PowerShell is very similar to .NET, so it is no surprise that it is very popular with .NET developers. It is a language for writing scripts, so you might encounter some unexpected situations. I had this experience when I tried to parse some HTML with PowerShell: I could not get the replacement with regular expression groups to work! It turned out that my .NET knowledge was working against me...
TL;DR
When creating regular expression or replacement string, use single quoted strings and you'll avoid a world of pain! Also make sure you use the proper regular expression options.
Let's create some data
Anything is better with an example, so let's use PowerShell to download a blog and extract the article content using a regular expression. First, we'll download a blog into a string, like this:
$ErrorActionPreference = "Stop"
# download article
$url = "https://keestalkstech.com/2020/05/plotting-a-grid-of-pil-images-in-jupyter/"
$article = Invoke-WebRequest $url -UseBasicParsing
# simple convert to string :-)
$article = "$article"
Fail on the first try
My first attempt was the following code:
$article = $article -replace ".*<article.*?>\s*(.*)\s*<\/article>.*", "$1"
It compiles. It looks good to me as a .NET developer... but... it does not do anything! I end up with exactly the same string I had...
Regular expression options: (?s)
First, we need to understand the way regular expression matching works in PowerShell: the default mode is that .
will not match new lines. To change the behavior into single line mode, you can specify the (?s)
to your expression, like this:
$article = $article -replace "(?s).*<article.*?>\s*(.*)\s*<\/article>.*", "$1"
Again: it compiles. It looks good to me... but now I end up with an empty string! ?
Quotation matters!
The main problem has to do with quotation. To me as a .NET developer the double quote is a string ("hello"
) and the single quote a char ('c'
). But to a PowerShell developer, a double quote means a string that supports variable replacement: "hello $name"
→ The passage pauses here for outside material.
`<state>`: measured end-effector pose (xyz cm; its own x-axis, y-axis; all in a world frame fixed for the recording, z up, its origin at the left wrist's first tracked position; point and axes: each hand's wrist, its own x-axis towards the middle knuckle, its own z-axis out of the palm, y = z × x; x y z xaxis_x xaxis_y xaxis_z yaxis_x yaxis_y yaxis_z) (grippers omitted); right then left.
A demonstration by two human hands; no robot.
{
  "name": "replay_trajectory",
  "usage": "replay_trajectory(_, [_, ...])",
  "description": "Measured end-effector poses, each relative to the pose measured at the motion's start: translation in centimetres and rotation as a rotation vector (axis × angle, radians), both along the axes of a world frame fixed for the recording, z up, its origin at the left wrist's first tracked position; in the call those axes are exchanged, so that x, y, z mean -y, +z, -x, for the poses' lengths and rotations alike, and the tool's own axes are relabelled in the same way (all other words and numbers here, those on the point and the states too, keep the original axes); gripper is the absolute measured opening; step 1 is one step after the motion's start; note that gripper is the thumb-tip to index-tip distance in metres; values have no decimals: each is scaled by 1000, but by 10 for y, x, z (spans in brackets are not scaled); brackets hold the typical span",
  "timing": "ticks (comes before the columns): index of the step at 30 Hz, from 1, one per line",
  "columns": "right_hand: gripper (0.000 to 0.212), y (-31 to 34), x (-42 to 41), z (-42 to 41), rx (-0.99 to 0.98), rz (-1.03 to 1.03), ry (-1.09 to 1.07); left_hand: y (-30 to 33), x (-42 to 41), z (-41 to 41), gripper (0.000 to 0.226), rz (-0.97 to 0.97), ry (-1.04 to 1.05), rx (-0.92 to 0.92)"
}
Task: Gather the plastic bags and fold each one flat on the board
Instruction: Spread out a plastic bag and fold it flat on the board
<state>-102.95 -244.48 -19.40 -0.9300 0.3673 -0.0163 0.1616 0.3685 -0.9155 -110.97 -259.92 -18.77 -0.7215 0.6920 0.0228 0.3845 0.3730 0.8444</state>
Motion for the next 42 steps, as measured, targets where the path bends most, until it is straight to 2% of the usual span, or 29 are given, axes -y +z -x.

. We do not have a variable named $1
, so that's why our article is replaced by an empty string.
The following is more PowerShell-esque and actually works:
$article = $article -replace '(?s).*<article.*?>\s*(.*)\s*<\/article>.*', '$1'
But I love my double quotes...
If you are adamant on using double quotes, you must escape your dollar signs with a `
:
$article = $article -replace "(?s).*<article.*?>\s*(.*)\s*<\/article>.*", "`$1"
What about named capture replacement?
Sometimes named group captures improve readability of your code. As they also the dollar-sign, they "suffer" from the same problem, so use single quotes:
$article = $article -replace '(?s).*<article.*?>\s*(?<content>.*)\s*<\/article>.*', '${content}'
Did you know that ${1}
also works?
Final thoughts
Don't assume PowerShell and .NET are the same! Scripting-needs differ from application-programming-needs. To be on the safe side: use single quotes and your regular expression groups will work fine in PowerShell.
Funnily enough it was not the first time I had problems with regular expressions that looked similar to .NET; read this article about regular expression groups in JavaScript.
Improvements
2020-06-06: rewrote the article to reflect the problems with quotation and new-line matching.